After the recess, the plaintiffs counsel indicated that the plaintiff had come to the court during the recess and provided her with a signed, current financial affidavit. She also indicated that despite the fact that the plaintiff would not attend the hearing, she was prepared to proceed with argument on Whelan’s motion. Upon proceeding, Whelan provided the court with a complete accounting of the legal services that she had rendered on behalf of the minor child in the matter and stated for the record that she had sent monthly statements to both parties. Whelan also indicated that she was prepared to testify regarding her legal services. The court asked the parties whether they had any questions regarding Whelan’s fees in connection with the matter. The defendant’s counsel stated that he had no objection to her fees. The plaintiffs counsel indicated that she had some questions, but when offered the opportunity to question Whelan, she stated that she did not want to question her and that she did not “disagree with her bill.”

On the basis of the evidence presented, the court determined that the costs incurred by Whelan were “fair and reasonable” and that there was a balance due of $8308. The court ordered that the plaintiff pay $6000 and the defendant pay $2308 of the remaining balance. No objection was made by either party regarding the court’s ruling. This appeal followed.

On appeal, the plaintiff claims that in ruling on Whelan’s motion for counsel fees, the court abused its discretion because (1) there was insufficient evidence to support its finding that $8308 constituted fair and rea*573sonable attorney’s fees, (2) it already had issued an order that the parties were to share equally Whelan’s fees and (3) its order that the plaintiff pay 75 percent of Whelan’s fees was punitive. We disagree.

“An appellant who seeks to reverse the trial court’s exercise of judicial discretion assumes a heavy burden. ... In family matters, a trial court is vested with broad discretion. . . . Appellate review of the exercise of that discretion is limited to determining (1) whether the trial court correctly applied the law, and (2) whether the trial court could reasonably have concluded as it did. . . . Every reasonable presumption must be given to support the correctness of the judgment. . . . Decision making in family cases requires flexible, individualized adjudication of the particular facts of each case.

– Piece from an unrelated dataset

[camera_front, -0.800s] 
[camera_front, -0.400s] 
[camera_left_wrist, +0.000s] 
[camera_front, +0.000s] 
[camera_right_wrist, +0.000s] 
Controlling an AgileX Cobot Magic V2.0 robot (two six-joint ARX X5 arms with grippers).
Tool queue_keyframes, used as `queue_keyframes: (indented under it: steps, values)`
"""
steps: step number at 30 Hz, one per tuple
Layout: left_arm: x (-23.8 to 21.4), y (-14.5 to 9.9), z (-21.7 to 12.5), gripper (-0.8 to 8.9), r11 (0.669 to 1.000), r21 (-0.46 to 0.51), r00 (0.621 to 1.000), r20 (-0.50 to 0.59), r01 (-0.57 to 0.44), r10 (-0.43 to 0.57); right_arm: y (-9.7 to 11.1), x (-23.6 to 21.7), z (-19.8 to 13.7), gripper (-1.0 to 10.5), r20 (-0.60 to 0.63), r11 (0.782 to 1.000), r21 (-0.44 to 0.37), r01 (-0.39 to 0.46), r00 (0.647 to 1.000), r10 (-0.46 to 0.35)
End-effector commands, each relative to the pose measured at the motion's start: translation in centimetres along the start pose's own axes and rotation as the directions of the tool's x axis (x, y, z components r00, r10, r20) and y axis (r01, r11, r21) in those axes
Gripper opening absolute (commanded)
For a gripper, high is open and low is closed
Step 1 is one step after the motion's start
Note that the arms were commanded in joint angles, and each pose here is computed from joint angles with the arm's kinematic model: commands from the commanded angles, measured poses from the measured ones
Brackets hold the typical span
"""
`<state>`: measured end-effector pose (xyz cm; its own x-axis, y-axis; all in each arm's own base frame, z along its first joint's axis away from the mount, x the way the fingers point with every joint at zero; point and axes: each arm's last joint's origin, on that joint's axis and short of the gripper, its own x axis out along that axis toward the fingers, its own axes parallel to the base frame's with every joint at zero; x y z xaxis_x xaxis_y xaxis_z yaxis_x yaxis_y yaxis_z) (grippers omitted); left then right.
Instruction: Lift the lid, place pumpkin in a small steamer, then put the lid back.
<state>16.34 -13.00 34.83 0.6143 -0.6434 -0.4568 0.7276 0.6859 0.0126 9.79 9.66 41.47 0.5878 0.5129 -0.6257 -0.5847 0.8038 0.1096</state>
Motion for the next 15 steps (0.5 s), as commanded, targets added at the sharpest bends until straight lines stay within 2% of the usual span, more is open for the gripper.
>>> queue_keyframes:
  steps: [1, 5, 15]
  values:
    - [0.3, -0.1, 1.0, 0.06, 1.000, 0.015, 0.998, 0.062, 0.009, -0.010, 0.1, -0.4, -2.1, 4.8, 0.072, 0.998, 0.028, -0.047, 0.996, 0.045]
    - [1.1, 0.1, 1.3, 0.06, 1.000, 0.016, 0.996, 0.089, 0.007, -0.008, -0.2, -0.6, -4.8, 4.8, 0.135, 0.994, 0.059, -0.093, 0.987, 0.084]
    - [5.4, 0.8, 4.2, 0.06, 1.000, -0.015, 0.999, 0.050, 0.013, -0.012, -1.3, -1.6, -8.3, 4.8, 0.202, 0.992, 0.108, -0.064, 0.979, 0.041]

“Trial courts have a distinct advantage over an appellate court in dealing with domestic relations, where all of the surrounding circumstances and the appearance and attitude of the parties are so significant. . . . This court may not substitute its own opinion for the factual findings of the trial court.” (Citations omitted.) Brown v. Brown, 36 Conn. App. 597, 600-601, 652 A.2d 527, cert. denied, 232 Conn. 917, 655 A.2d 260 (1995).

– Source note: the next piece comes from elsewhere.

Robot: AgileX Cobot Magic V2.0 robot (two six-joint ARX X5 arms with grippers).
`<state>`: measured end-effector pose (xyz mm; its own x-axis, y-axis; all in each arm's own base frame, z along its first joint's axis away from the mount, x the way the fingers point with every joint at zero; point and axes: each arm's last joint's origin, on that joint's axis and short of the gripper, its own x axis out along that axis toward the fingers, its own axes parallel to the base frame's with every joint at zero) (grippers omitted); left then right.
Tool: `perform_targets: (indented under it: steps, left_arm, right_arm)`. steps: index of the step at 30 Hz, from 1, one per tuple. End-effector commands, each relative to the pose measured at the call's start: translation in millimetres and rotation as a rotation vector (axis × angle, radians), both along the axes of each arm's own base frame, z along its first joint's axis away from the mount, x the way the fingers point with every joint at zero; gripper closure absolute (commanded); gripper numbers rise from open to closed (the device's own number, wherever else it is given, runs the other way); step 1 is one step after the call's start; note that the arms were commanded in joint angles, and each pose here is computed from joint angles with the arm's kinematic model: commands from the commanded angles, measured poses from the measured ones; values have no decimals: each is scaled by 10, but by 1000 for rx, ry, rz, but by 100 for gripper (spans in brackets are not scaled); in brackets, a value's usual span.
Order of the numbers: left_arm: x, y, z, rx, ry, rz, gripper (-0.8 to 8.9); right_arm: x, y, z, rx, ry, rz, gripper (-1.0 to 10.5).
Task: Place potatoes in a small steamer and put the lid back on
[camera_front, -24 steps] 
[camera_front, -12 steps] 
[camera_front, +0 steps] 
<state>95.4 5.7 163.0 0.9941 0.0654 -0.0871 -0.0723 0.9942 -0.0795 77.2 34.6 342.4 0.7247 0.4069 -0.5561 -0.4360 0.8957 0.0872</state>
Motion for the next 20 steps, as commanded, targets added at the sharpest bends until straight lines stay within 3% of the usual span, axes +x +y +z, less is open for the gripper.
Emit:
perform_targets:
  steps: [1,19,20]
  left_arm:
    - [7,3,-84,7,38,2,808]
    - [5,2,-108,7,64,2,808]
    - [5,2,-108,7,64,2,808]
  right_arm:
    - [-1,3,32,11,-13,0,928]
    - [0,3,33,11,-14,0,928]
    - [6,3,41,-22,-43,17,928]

“The ultimate question on appellate review is whether the trial court could have concluded as it did.” Id., 601. After a careful examination of the record and the appellate briefs, we are not persuaded that the court abused its discretion. Moreover, there is absolutely no evidence that the court’s ruling was punitive.

The judgment is affirmed.

Previously, on June 21, 2001, Whelan filed a motion for counsel fees; however, the court did not rule on that motion.